When Vi and I started playing golf together it was the highlight of my week. You could always count on Vi to be funny, upbeat and interesting. There wasn’t a time we played together that we didn’t laugh, mostly at ourselves, or share a great joke or story. She was teaching me the game and the etiquette of golf, but she was really teaching me much more. Vi was a model of independence and self reliance. She was an independent women decades before it was in vogue. No matter what problems or issues she had to deal with, and there were many, she always chose the high road and acted with class and dignity. It didn’t matter if it was being a widow, or cancer, or a slice into a bunker, she took everything in stride and always had a smile on her face and a joke to share. She has showed all of us in our family what real independence and true integrity is. It was not just golf we learned from Vi, it was life.

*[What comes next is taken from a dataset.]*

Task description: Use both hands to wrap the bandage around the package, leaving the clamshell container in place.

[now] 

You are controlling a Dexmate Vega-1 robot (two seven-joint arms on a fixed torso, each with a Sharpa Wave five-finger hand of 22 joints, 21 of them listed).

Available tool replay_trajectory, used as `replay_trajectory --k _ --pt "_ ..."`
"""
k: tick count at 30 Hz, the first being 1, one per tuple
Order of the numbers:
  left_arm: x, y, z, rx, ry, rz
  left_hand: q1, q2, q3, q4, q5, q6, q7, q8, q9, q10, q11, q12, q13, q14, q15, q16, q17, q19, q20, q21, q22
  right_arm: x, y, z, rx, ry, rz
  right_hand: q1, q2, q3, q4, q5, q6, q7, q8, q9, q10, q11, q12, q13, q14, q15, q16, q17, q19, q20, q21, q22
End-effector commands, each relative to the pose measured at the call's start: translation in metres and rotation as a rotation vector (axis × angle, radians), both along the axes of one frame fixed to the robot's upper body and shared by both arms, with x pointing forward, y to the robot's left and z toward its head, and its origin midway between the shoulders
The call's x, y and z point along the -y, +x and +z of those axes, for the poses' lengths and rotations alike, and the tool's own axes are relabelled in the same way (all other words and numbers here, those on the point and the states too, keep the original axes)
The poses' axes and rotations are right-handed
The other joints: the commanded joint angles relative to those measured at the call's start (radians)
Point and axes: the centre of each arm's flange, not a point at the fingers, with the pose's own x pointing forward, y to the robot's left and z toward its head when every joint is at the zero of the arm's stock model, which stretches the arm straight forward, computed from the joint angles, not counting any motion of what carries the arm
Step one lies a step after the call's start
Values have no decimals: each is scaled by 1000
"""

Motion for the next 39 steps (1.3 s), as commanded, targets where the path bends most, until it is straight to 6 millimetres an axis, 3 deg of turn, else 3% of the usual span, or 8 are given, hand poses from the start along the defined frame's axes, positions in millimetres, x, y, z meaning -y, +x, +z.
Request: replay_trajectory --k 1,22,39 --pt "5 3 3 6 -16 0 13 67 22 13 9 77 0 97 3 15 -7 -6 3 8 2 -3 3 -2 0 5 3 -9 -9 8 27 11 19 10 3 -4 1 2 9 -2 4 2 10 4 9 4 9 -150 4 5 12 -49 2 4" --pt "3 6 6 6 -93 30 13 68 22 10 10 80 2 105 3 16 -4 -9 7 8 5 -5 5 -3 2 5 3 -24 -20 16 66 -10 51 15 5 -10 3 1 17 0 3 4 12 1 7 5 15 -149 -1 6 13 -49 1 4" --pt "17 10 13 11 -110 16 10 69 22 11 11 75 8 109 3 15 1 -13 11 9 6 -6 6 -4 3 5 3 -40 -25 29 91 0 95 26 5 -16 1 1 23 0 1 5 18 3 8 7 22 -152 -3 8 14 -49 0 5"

I liked to bust her chops about her age, she’s a little north of eighty and a little south of ninety, but she takes it and gives it right back. She’s a tough old broad that loves the game. Awhile ago she was getting ready for her weekly Wednesday foursome when she dropped something on her foot. She knew from the pain that something was not right and she was faced with a choice: go check out the foot now and not play golf, or play her round and care for her foot later. She played her round and then found out she had a broken toe. She didn’t care, she got her golf in. Like I said she’s a tough old broad.

Vi has had a special influence on me and many members of our family. I’ve learned much more than golf from VI. I learned independence, integrity and the inter-locking grip. She has helped all of us to see that no matter what life throws at you, you can always live your life with class and dignity and a good laugh or two. Thanks Vi, Happy Fathers Day.